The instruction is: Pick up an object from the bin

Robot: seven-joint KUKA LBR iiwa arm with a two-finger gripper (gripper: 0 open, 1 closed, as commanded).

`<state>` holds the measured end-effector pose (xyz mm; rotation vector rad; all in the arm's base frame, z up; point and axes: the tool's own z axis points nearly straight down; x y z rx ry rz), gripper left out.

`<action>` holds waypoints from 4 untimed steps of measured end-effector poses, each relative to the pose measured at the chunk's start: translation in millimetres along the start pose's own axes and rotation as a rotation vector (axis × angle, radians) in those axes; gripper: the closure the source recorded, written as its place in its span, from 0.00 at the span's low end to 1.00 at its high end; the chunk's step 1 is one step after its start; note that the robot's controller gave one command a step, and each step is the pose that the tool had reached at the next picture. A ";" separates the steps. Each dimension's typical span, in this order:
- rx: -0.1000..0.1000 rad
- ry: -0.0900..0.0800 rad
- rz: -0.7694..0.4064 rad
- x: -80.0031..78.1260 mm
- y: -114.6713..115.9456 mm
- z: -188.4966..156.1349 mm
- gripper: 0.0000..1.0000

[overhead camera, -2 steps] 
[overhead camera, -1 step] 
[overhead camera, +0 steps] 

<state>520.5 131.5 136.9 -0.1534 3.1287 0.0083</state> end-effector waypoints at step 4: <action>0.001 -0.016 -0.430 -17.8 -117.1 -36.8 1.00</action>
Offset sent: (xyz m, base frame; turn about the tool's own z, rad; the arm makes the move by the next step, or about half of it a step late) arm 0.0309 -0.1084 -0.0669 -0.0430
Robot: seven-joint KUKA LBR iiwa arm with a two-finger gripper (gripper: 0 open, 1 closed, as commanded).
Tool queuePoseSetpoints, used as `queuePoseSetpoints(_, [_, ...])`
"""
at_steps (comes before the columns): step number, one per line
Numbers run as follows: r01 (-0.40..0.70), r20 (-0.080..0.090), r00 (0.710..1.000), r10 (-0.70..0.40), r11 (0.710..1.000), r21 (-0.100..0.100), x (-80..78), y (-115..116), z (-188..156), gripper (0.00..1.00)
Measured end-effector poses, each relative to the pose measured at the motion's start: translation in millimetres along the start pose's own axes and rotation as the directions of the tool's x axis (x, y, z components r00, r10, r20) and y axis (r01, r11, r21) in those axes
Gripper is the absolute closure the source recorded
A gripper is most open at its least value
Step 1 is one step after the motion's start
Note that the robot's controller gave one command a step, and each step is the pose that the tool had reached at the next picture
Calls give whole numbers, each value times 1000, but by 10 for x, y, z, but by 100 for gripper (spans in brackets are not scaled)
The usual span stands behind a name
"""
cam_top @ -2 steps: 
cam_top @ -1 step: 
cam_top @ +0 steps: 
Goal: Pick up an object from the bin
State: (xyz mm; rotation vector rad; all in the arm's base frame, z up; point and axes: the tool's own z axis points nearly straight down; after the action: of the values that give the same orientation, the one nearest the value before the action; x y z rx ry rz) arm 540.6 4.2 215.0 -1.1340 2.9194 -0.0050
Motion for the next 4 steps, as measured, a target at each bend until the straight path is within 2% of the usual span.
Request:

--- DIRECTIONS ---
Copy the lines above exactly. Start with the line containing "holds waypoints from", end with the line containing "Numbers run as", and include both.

--- ANSWER TO THE PROBLEM ---
`<action>` holds waypoints from 4 untimed steps of measured end-effector poses, each relative to the pose measured at the chunk's start: translation in millimetres along the start pose's own axes and rotation as a rotation vector (axis × angle, radians) in those axes; gripper: the closure the source recorded, written as its place in its span, from 0.00 at the span's low end to 1.00 at its high end; the chunk's step 1 is one step after its start; note that the robot's controller gave one command a step, and each step is the pose that the tool had reached at the next picture. A ";" separates the steps. Each dimension's typical span, in this order:
- rx: -0.1000..0.1000 rad
- ry: -0.0900..0.0800 rad
- rz: -0.7694..0.4064 rad
- x: -80.0031..78.1260 mm
- y: -114.6713..115.9456 mm
- z: -188.4966..156.1349 mm
- gripper: 0.0000..1.0000

[overhead camera, -2 steps] 
[overhead camera, -1 step] 
[overhead camera, +0 steps] 

<state>520.5 131.5 136.9 -0.1534 3.1287 0.0083</state> end-effector waypoints at step 4: <action>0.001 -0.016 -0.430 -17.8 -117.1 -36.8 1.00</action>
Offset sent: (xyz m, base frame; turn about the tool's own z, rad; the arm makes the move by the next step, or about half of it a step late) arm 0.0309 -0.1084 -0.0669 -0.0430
Robot: seven-joint KUKA LBR iiwa arm with a two-finger gripper (gripper: 0 open, 1 closed, as commanded).
Tool queuePoseSetpoints, used as `queuePoseSetpoints(_, [_, ...])`
"""
at_steps (comes before the columns): step number, one per line
Numbers run as follows: r01 (-0.40..0.70), r20 (-0.080..0.090), r00 (0.710..1.000), r10 (-0.70..0.40), r11 (0.710..1.000), r21 (-0.100..0.100), x (-80..78), y (-115..116), z (-188..156), gripper (0.00..1.00)

No more work remains on this exercise.